• **WHAT IS EXPECTED**
Across all entries below, how many lines include "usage"? Answer with the number alone.

[Stored items]
┄┄┄┄┄┄┄┄┄┄
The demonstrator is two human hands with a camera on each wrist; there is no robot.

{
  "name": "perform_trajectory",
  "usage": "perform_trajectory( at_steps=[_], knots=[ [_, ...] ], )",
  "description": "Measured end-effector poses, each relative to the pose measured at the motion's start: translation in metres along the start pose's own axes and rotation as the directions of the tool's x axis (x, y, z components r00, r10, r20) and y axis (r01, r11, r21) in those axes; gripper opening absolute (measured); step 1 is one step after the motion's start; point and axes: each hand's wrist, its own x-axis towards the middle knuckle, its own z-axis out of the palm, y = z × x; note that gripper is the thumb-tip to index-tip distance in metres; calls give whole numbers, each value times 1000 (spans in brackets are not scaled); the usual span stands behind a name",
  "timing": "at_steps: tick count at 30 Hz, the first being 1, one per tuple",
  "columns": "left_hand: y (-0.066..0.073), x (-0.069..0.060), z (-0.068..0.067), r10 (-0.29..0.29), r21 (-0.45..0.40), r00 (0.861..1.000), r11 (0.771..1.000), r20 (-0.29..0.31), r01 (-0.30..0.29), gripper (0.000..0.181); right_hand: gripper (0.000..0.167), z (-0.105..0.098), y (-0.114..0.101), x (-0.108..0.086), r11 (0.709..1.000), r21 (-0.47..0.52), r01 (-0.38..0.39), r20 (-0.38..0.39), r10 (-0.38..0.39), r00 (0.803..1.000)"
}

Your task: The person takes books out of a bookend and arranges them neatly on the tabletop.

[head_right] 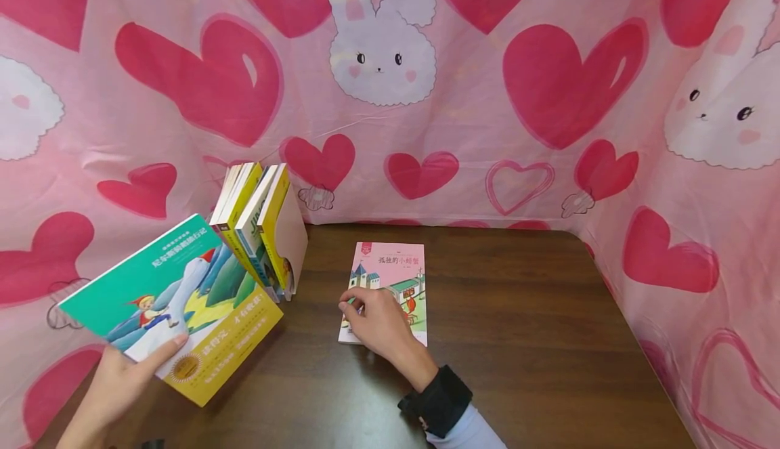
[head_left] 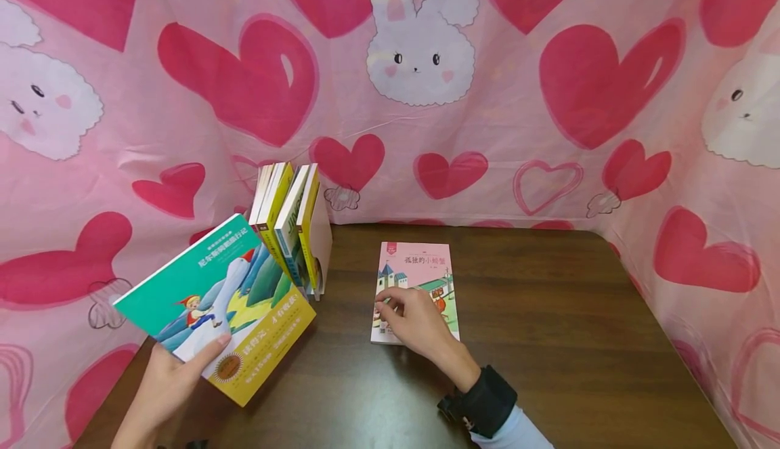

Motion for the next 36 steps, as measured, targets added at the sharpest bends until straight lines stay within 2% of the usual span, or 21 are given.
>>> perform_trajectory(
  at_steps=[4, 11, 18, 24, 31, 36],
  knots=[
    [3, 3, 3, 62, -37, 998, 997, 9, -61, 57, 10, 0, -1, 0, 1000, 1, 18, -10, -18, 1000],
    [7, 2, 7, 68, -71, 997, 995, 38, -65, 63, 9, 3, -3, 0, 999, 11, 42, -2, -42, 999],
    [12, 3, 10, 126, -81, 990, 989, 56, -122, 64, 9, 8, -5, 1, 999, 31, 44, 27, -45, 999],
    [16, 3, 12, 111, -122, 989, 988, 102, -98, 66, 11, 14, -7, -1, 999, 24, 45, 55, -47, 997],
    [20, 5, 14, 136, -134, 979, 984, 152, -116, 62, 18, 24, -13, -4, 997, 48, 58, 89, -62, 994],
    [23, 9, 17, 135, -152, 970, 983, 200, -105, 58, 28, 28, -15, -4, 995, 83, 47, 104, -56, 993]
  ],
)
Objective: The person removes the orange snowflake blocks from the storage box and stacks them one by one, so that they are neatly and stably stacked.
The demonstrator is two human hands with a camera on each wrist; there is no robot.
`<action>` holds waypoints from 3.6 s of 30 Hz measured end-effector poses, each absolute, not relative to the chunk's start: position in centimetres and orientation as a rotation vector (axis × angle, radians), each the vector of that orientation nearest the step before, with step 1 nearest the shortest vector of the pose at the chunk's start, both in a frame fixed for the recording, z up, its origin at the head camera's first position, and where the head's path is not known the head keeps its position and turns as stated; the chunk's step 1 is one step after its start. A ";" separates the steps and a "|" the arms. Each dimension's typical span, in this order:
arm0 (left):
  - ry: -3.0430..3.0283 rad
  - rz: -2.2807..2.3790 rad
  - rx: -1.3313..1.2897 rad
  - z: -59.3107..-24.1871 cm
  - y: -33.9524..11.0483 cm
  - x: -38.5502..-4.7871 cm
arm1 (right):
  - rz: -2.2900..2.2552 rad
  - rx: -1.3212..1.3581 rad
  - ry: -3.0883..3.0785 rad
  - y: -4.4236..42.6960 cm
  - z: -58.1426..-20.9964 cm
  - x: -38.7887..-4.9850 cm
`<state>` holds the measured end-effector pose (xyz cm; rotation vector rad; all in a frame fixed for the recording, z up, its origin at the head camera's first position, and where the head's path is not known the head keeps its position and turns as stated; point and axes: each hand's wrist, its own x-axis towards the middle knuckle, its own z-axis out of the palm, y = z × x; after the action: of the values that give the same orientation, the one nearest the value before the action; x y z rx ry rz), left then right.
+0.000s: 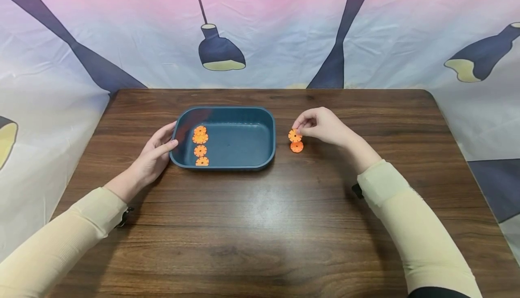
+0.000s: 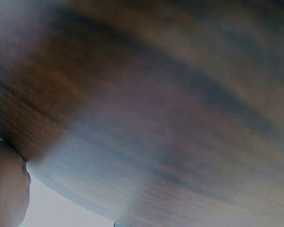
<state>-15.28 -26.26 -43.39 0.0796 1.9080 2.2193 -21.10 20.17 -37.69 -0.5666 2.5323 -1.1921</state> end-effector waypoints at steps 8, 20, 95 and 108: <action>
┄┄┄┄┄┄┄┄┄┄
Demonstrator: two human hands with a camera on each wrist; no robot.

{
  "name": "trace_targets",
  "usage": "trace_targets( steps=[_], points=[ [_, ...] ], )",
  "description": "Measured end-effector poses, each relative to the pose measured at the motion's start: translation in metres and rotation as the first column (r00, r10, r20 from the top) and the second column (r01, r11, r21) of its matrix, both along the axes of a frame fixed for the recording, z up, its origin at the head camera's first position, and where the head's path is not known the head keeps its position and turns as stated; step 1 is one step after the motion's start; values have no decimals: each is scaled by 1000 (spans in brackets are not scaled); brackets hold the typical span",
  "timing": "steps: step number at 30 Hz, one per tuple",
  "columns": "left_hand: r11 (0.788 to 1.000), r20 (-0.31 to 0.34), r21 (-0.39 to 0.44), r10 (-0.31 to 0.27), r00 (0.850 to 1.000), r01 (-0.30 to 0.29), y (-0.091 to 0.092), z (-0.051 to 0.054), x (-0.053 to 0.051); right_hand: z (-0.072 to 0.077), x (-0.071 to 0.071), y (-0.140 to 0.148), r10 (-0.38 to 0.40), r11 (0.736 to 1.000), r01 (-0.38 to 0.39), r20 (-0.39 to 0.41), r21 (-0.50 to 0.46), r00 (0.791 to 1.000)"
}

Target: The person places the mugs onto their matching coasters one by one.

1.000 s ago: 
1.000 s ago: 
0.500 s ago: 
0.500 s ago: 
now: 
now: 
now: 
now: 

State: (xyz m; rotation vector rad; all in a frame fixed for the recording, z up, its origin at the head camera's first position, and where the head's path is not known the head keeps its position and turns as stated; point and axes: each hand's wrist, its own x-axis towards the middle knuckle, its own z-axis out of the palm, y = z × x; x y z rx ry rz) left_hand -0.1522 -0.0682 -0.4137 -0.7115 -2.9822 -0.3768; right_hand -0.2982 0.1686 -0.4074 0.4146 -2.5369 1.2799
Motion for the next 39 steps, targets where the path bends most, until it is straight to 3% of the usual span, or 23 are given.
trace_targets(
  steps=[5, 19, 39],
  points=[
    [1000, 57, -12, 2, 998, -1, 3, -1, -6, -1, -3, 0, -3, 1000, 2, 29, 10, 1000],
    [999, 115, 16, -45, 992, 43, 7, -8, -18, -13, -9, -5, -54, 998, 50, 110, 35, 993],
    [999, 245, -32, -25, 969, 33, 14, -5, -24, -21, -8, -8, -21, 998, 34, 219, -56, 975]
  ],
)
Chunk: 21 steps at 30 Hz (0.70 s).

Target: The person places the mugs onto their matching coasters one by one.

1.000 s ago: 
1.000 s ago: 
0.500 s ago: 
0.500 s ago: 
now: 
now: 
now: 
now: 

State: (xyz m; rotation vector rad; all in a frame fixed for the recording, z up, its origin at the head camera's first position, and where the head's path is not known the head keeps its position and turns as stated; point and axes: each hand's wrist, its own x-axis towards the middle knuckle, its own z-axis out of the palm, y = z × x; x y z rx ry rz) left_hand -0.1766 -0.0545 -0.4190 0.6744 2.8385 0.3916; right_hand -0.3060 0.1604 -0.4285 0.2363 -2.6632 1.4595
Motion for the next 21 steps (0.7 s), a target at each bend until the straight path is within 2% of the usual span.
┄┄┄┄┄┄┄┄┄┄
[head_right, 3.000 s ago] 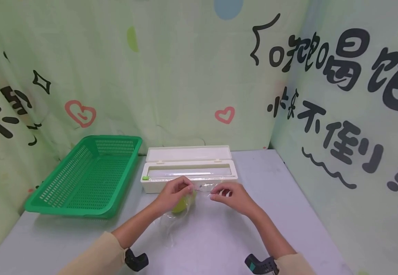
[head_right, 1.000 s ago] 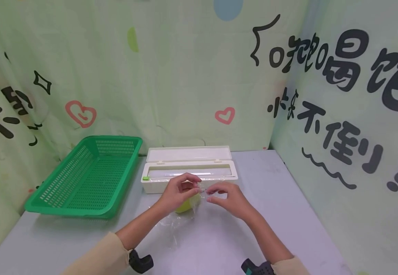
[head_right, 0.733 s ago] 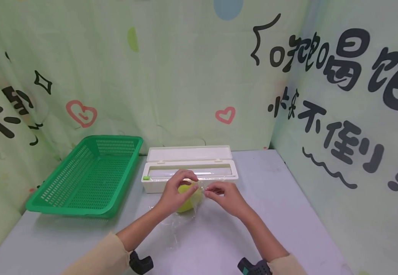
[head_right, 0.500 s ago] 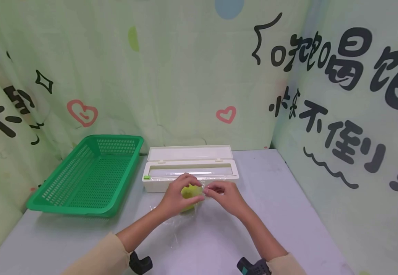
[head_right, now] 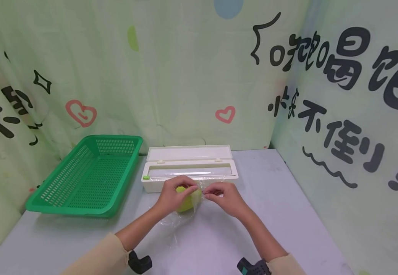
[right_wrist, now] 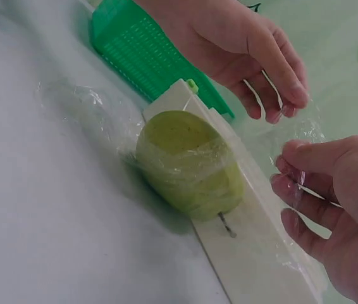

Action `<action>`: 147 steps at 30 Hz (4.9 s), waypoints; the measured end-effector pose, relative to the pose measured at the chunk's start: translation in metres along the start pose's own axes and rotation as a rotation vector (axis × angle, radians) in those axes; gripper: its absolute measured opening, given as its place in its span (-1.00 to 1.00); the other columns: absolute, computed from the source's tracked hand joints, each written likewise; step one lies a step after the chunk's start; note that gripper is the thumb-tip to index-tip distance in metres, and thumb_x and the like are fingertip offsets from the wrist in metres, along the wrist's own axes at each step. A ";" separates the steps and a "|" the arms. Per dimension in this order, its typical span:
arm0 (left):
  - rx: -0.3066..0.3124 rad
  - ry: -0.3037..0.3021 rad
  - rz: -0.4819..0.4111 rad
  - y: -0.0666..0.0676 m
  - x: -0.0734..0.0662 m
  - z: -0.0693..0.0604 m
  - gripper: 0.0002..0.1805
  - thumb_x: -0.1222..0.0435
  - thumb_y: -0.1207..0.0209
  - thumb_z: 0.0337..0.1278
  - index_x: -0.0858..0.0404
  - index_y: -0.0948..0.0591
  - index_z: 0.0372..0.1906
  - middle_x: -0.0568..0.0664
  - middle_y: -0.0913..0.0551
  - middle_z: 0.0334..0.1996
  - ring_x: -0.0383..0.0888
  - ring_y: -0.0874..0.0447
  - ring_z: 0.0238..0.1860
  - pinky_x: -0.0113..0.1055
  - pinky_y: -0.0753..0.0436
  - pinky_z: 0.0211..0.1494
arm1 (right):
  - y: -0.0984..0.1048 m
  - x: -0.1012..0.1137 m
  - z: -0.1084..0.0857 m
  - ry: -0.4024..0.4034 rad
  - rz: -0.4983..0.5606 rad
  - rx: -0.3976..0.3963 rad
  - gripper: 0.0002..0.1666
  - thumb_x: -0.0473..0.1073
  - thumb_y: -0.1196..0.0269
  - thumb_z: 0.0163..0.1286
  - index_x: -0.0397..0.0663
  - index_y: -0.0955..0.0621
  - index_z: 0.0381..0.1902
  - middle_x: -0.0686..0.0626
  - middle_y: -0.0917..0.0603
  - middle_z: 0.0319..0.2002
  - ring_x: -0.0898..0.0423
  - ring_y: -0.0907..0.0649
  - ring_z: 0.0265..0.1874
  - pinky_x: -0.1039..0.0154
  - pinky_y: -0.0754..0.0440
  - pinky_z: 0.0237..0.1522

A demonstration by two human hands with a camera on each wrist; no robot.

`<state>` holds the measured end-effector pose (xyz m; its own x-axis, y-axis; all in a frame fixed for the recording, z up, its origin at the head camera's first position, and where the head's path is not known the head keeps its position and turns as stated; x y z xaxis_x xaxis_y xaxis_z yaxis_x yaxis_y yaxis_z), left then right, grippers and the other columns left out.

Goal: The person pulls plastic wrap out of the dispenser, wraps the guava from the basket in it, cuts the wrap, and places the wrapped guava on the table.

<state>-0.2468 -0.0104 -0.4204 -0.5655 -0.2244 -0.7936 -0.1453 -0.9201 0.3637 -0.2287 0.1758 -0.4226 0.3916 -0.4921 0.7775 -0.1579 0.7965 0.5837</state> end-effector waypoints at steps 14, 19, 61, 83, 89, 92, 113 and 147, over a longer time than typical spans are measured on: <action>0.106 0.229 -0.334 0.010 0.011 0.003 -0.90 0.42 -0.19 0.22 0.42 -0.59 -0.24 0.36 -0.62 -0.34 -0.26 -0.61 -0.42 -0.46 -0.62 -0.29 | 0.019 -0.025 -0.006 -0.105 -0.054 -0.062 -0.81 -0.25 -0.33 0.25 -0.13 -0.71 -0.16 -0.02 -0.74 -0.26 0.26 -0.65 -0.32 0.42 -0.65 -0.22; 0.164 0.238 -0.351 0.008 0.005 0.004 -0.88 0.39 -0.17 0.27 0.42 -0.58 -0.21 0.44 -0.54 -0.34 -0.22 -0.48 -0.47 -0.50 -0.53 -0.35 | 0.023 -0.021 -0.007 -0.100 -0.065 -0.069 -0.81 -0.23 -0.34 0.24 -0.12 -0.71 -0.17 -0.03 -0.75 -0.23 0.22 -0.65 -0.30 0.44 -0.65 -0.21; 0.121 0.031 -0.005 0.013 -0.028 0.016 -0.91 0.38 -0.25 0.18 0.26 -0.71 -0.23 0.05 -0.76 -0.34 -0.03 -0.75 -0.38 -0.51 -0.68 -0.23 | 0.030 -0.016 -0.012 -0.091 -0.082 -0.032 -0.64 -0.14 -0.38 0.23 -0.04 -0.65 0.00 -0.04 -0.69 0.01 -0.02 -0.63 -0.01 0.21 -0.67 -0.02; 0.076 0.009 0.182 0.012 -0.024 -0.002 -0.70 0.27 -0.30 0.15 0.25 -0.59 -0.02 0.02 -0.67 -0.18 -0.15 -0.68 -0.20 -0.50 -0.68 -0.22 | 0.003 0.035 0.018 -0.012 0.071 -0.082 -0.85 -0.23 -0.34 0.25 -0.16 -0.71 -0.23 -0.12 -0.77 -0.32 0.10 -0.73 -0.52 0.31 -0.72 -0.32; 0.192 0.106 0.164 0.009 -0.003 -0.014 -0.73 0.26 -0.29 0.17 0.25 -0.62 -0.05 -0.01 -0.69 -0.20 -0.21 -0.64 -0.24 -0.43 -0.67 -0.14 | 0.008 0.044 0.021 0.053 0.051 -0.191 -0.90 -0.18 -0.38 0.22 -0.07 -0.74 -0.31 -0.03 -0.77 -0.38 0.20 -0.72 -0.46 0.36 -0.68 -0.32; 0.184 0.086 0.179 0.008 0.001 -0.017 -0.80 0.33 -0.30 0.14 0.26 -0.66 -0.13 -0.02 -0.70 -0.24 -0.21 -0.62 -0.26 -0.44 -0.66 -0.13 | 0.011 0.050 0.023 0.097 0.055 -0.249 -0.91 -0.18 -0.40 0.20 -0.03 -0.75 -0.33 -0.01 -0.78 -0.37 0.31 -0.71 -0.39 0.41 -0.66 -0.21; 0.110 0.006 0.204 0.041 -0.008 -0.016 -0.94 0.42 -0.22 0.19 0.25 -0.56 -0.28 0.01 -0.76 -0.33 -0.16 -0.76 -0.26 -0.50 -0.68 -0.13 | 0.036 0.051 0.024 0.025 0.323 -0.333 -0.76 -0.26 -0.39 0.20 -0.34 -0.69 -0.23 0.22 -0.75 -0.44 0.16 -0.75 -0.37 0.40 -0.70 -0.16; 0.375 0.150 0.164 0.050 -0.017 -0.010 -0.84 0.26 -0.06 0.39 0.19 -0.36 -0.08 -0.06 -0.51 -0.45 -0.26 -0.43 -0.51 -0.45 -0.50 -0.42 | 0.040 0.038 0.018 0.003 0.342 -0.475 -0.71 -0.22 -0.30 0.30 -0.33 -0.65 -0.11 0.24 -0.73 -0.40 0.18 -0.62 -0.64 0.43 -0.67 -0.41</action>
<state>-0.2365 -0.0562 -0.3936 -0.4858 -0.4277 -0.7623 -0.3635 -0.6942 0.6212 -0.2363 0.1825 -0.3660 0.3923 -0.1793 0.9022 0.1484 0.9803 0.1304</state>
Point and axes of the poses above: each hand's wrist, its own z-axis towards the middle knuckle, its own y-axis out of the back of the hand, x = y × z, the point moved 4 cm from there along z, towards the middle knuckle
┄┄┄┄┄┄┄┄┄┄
• **OUTPUT**
2